The provisional liquidator of BCL Ltd, Nigel Dixon Warren says some BCL ex-employees have rejected the retrenchment packages offered to them.
Although details are still sketchy, this publication is reliably informed that the said ex-employees’ bone of contention is that some of their outstanding dues were not included in the retrenchment package.
Warren confirmed that they had only managed to pay 12 individuals while 87 are still yet to claim their retrenchment packages.
However, in yet another twist to this saga, the Botswana Mine Workers Union (BMWU) now says there is great possibility that the 87 “ex BCL employees” might be ghost employees, adding that there is need to smoke them out for a smooth transition.
Warren also said this past week that he would approach the government to request for more funds to pay at least 35 ex-BCL employees who were promoted before the mine was placed under provisional liquidation. He said the employees were not budgeted for hence government had to assist with funds.

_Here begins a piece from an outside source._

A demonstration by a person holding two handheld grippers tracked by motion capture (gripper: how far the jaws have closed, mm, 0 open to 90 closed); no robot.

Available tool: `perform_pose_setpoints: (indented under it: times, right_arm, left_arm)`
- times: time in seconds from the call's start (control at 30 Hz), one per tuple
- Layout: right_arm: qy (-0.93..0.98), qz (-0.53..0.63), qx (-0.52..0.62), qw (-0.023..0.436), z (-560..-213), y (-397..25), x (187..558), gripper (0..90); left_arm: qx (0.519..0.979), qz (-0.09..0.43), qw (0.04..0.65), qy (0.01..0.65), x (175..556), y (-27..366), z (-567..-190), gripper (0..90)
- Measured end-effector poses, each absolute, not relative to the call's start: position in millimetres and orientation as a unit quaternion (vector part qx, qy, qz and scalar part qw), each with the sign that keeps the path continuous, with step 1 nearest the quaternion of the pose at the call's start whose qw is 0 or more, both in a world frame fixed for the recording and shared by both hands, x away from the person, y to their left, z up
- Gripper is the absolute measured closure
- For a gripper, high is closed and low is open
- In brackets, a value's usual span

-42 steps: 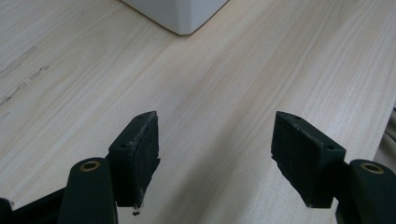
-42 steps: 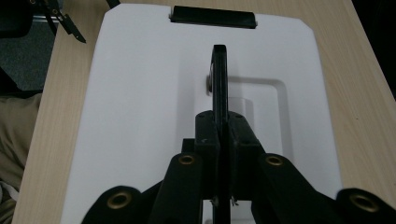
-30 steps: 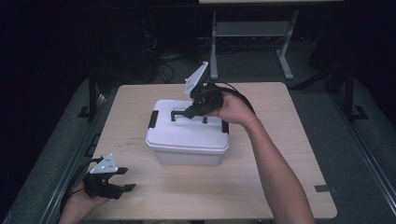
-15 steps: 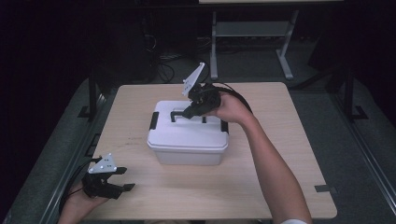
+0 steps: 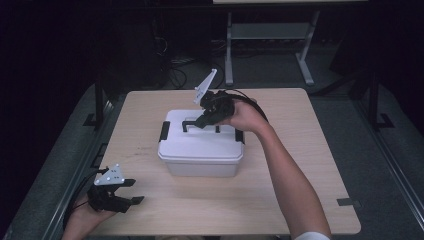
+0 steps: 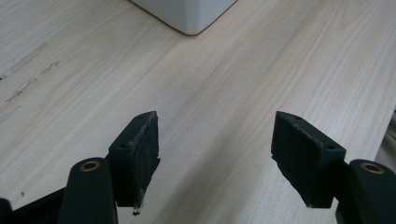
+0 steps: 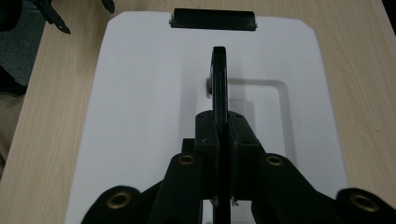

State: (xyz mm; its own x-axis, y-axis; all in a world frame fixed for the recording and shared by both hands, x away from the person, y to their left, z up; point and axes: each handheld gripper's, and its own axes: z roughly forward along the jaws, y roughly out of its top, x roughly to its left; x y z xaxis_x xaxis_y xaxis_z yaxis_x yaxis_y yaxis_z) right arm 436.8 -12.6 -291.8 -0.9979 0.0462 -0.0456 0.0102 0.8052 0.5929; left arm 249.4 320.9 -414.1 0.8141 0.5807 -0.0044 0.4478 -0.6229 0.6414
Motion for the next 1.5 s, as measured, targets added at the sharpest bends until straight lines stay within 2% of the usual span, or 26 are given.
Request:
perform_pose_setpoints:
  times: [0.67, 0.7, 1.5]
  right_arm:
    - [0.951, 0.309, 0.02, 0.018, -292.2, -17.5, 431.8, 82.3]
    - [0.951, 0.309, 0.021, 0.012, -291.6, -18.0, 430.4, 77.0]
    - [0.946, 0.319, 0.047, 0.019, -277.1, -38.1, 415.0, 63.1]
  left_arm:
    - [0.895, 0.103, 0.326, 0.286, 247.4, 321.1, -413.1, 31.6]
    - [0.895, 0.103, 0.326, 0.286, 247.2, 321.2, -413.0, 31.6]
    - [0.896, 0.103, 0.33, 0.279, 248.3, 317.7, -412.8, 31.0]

BCL owes various creditors including the Botswana Power Corporation and Water Utilities Corporation, as well as banks, up to P1 billion. Of the 6 000 or so workers under BCL Ltd, the vast majority were paid their terminal benefits before Christmas.
The Mineral Resources, Green Technology and Energy Security Minister, Sadique Kebonang revealed that BCL mine would be sold for US$300 million (P3 billion). Although he did go much into details he said the buying company is associated with a royal family in Dubai.
BCL Ltd wholly owns BCL Mine and BCL Investments, as well as an 85 percent stake in Tati Nickel Mining Company. All operations ceased in October 2016 after government successfully applied to the High Court for provisional liquidation citing the impossible costs of continuing operations.